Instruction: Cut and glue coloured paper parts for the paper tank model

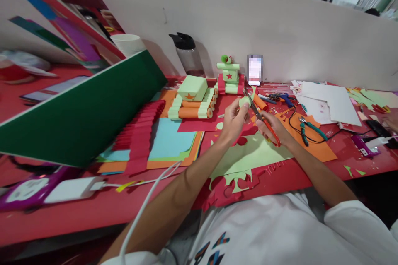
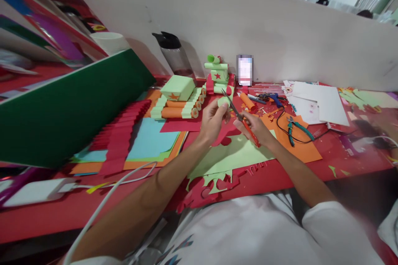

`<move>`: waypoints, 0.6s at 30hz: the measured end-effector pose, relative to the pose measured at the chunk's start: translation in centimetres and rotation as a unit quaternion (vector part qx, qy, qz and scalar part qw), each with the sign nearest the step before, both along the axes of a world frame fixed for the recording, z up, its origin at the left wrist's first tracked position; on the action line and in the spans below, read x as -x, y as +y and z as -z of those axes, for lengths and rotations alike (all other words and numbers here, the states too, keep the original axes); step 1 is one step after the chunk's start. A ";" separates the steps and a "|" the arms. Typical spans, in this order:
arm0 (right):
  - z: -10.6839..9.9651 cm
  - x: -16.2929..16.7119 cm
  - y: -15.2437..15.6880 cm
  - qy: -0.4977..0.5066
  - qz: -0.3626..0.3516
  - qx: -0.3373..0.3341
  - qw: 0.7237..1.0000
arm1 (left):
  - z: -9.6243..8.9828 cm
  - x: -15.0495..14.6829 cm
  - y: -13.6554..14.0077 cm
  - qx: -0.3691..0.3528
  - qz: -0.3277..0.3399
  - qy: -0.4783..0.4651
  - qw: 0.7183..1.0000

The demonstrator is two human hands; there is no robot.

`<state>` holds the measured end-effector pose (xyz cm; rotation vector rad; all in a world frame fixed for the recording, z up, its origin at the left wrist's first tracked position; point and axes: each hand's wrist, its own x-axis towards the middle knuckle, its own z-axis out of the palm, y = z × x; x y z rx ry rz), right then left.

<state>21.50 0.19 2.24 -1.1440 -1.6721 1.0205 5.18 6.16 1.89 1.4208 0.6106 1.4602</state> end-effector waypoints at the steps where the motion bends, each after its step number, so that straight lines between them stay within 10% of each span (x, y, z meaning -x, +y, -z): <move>1: 0.0 0.0 0.0 -0.001 0.000 0.000 1.000 | 0.0 0.0 0.1 -0.003 -0.003 0.002 1.000; 18: -0.6 -0.4 0.0 -0.038 -0.004 -0.014 0.999 | -0.4 0.3 0.2 0.044 0.019 0.022 0.999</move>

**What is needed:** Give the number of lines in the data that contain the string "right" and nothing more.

**Task response:** 2